- Supplied data -
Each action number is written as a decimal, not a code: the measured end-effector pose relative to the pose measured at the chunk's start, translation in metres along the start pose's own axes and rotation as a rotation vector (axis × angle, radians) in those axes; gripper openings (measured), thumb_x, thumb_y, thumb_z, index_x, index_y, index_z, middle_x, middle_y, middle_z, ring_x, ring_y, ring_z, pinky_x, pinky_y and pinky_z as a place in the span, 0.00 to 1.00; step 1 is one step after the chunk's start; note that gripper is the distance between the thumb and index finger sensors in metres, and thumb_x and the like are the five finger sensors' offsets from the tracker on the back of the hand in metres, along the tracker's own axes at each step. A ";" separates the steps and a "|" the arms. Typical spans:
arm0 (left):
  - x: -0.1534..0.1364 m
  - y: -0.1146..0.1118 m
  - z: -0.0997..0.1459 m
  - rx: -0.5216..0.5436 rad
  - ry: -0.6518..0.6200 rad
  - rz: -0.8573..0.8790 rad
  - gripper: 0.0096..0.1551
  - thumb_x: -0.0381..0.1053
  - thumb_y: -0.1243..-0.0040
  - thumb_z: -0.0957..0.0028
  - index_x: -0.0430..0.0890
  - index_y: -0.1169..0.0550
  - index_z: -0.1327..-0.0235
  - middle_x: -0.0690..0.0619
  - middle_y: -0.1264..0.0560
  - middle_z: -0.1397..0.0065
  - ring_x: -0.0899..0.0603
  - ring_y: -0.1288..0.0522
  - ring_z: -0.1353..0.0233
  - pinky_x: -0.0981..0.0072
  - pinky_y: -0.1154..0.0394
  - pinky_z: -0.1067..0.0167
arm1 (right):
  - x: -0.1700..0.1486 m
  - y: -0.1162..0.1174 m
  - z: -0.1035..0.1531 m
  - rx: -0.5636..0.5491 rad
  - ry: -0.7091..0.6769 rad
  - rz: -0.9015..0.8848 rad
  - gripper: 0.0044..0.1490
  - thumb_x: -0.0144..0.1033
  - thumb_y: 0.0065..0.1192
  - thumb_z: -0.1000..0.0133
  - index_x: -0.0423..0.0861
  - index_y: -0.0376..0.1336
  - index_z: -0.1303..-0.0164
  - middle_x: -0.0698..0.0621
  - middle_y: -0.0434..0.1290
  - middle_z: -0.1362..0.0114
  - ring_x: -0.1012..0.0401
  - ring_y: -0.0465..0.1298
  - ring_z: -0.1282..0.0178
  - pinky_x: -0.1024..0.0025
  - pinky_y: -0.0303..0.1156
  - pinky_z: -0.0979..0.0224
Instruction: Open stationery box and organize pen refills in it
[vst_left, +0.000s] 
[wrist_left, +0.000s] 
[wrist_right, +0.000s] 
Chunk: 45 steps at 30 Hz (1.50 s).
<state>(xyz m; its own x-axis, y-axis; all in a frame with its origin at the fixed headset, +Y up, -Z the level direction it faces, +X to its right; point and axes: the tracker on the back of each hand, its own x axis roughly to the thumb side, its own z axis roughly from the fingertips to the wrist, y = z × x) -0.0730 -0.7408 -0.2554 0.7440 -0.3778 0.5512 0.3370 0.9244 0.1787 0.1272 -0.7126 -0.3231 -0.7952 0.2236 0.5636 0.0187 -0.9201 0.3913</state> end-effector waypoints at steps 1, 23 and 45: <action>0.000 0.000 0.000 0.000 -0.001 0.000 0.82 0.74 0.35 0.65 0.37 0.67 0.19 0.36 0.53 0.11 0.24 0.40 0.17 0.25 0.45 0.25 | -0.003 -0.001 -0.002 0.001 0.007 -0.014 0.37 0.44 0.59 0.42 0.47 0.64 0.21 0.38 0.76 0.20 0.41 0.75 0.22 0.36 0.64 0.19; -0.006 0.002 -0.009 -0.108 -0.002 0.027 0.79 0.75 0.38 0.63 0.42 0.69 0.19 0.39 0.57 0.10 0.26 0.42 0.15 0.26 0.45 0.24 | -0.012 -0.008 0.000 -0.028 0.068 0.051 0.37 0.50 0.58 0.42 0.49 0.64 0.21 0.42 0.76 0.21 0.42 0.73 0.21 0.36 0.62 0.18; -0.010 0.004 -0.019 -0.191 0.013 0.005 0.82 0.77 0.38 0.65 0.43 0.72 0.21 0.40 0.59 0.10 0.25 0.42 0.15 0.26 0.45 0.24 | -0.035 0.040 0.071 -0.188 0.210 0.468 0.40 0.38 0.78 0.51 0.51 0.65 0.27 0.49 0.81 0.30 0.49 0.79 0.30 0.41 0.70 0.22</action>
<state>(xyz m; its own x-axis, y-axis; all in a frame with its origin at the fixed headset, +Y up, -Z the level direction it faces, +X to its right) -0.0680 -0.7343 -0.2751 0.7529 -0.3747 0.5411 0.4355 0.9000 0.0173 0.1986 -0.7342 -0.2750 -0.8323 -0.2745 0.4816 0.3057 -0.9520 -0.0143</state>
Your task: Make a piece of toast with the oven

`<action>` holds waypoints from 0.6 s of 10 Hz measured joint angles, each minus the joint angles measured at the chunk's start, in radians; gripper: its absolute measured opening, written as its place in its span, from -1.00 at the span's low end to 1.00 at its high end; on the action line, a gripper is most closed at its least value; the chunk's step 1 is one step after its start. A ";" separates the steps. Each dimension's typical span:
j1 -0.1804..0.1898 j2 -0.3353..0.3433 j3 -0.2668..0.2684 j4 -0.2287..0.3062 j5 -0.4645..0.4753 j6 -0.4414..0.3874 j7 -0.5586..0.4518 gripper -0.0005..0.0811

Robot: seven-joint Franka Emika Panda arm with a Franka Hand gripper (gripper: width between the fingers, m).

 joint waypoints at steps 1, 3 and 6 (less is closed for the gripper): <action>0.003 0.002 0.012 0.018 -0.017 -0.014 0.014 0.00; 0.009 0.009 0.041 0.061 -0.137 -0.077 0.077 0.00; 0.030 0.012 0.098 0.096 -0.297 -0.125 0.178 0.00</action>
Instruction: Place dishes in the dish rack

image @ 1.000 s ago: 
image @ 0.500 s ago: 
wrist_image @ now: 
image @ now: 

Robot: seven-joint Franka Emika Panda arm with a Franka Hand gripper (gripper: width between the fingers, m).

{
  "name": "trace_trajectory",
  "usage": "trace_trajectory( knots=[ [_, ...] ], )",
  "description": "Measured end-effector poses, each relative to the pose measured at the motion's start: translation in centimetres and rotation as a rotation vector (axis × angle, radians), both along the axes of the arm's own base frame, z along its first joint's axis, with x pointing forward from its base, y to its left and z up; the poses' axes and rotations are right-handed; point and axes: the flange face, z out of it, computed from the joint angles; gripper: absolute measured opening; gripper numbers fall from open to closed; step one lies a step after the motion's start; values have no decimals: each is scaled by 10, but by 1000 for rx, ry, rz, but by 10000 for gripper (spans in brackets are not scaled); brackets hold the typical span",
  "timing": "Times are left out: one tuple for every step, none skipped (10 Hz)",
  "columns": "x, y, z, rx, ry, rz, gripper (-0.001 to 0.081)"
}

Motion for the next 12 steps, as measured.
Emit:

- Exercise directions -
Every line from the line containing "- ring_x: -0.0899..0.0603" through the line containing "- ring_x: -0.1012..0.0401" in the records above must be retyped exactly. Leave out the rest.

- Response box -
  - ring_x: -0.0899..0.0603
  - ring_y: -0.1288..0.0522
  - ring_z: -0.1353..0.0233
  - pinky_x: -0.0981..0.0072
  - pinky_y: -0.1154..0.0394
  - pinky_z: -0.1067..0.0167
arm1 (right):
  - x: -0.1700..0.1486 m
  - y: -0.1162..0.1174 m
  - z: -0.1035..0.1531 m
  - rx: -0.5636..0.5491 rad
  - ry: -0.7091..0.6769 rad
  - rz: -0.9015..0.8848 rad
  - gripper: 0.0044..0.1490
  - thumb_x: -0.0144..0.1033
  - thumb_y: 0.0065..0.1192
  - thumb_z: -0.1000..0.0133
  - index_x: -0.0423..0.0861
  - index_y: -0.0376..0.1336
  - index_z: -0.1303..-0.0164
  - middle_x: -0.0698..0.0621
  - middle_y: -0.0434..0.1290
  - middle_z: -0.1362..0.0114
  - ring_x: -0.1012..0.0401

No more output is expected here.